Cobalamine (cyanocobalamin, methylcobalamin and adenosylcobalamin) is a coherent participating in two important enzymatic reactions: the transformation of methylmalonyl-cooa into succinyl-cooa and the transformation of homocysteine ​​into methionine. Cobalamin is necessary for the normal functioning of the nervous system and the formation of red blood cells.

  • Cobalamin deficiency:

    • Symptoms:
      • Megaloblastic anemia: Anemia characterized by large and immature red blood cells (megaloblasts).
      • Fatigue: General weakness and fatigue.
      • Dyspnea:
      • Paresthesias: Numbness and tingling in the limbs.
      • Neurological symptoms: Peripheral neuropathy, the demyelinization of the spinal cord (subcortal myelosis), dementia, depression.
      • Glossit: Inflammation of the tongue, which becomes smooth and red.
  • Causes of cobalamine deficiency:

    • Malnutrition: Insufficient consumption of products rich in cobalamin, such as meat, fish, poultry, eggs and dairy products.
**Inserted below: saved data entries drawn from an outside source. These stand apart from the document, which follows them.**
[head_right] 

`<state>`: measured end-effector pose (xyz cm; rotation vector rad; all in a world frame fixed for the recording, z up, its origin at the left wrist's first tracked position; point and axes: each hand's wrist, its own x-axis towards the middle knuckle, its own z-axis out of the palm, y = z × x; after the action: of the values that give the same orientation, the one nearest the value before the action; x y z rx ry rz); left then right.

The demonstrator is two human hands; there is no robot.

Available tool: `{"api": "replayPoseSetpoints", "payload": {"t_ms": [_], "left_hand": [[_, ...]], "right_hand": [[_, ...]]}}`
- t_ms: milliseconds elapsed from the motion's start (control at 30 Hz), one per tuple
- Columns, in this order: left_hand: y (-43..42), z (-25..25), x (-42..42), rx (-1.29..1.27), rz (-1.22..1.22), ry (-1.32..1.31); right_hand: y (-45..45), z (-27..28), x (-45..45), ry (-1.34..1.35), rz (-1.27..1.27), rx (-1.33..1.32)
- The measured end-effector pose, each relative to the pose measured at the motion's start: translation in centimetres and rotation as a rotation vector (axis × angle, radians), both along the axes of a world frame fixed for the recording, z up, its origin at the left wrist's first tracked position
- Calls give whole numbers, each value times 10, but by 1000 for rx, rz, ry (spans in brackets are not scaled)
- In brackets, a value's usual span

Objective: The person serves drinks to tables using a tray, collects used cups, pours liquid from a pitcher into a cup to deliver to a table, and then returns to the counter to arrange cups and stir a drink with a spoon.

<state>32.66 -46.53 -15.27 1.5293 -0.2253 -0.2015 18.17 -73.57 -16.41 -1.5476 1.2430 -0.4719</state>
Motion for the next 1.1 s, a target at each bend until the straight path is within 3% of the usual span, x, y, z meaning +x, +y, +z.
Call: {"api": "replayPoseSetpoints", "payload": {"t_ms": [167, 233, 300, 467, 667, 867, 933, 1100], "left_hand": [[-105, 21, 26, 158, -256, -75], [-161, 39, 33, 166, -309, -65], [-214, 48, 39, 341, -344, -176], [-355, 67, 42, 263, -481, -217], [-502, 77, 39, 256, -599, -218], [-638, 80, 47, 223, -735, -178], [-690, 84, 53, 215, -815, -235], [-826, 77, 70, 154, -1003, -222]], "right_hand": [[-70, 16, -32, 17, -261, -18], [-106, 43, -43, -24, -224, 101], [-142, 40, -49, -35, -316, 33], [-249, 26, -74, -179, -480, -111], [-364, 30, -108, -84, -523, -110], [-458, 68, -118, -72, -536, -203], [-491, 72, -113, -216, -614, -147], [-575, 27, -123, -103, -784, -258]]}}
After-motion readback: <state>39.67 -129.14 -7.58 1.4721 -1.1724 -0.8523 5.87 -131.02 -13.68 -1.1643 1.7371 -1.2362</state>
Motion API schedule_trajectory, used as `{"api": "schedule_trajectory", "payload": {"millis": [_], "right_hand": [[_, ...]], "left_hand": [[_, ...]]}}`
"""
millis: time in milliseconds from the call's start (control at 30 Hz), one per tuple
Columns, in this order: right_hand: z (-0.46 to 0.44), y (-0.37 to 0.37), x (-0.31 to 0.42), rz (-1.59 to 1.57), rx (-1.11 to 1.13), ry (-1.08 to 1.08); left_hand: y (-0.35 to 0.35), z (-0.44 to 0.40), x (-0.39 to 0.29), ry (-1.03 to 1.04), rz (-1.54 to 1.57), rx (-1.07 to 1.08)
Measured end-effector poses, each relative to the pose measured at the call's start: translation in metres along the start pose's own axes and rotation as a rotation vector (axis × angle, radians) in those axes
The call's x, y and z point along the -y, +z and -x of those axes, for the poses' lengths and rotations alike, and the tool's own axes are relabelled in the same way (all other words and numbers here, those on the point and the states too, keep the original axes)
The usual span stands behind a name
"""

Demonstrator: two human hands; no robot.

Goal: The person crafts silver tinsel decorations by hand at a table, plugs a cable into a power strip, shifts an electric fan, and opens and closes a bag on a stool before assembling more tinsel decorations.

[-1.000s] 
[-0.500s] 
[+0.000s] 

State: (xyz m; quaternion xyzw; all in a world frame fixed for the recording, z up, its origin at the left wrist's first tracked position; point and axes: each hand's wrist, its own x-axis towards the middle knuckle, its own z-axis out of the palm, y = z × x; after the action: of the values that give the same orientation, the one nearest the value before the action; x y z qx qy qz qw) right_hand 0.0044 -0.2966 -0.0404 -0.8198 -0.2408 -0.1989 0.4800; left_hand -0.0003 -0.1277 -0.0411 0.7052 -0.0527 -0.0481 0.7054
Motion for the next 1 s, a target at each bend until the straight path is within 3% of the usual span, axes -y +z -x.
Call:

Vegans are at risk of cobalamin deficiency if they do not use enriched products or additives.
    • Personic anemia: Autoimmune disease, characterized by the destruction of the parietal cells of the stomach, which produce the internal factor of casla, necessary for the absorption of cobalamin in the intestine.
    • Malibsorption: Diseases that violate the absorption of nutrients in the intestines, such as the disease of the crown, celiac disease and surgical removal of part of the stomach or small intestine.
    • Atrophic gastritis: Inflammation of the mucous membrane of the stomach, leading to a decrease in the production of hydrochloric acid and the internal factor of casla.
    • Helicobacter pylori infection:
    • Some drugs: For example, metformin, proton pump inhibitors (IPP) and H2-gistamine blockers.
    • Age: With age, the body’s ability to absorb cobalamin decreases.
  • Cobalamin for diseases:

    • Megaloblastic anemia: Cobalamin is the main method of treating megaloblastic anemia caused by a deficiency of cobalamin.
    • Procorus myelosis: The replenishment of cobalamin can stop the progression of subcortical myelosis and, in some cases, lead to an improvement in the condition.
    • Dementia: Some studies show that cobalamine deficiency can contribute to the development of dementia. Cobalamin replenishment can improve cognitive functions in patients with deficiency.
    • Depression: Some studies show that cobalamine deficiency may be associated with depression. Filling cobalamin can improve the mood in patients with deficiency.
    • Diabetical neuropathy: Some studies suggest that cobalamin can alleviate the symptoms of diabetic neuropathy.
    • Chronic fatigue syndrome: Some studies show that cobalamin can alleviate the symptoms of chronic fatigue syndrome.
  • Diagnosis of cobalamine deficiency:

    • Anamnesis and physical examination: Identification of risk factors for cobalamin deficiency and characteristic clinical manifestations.
    • Determining the level of cobalamine in the blood: Measurement of the concentration of cobalamine in plasma.
    • Determining the level of methylmalonic acid (MMK) in the blood or urine: An increased level of MMK is a more sensitive indicator of cobalamin deficiency than the level of cobalamin in the blood.
    • Determining the level of homocysteine ​​in the blood: An increased level of homocysteine ​​may indicate a deficiency of folic acid or vitamin B12.
    • Shilling test: It is used to determine the cause of cobalamin deficiency (for example, pernicious anemia).
  • Kobalamin therapy:

    • Intramuscular injections: It is recommended for the treatment of cobalamin deficiency, especially with pernicious anemia or malabsorption.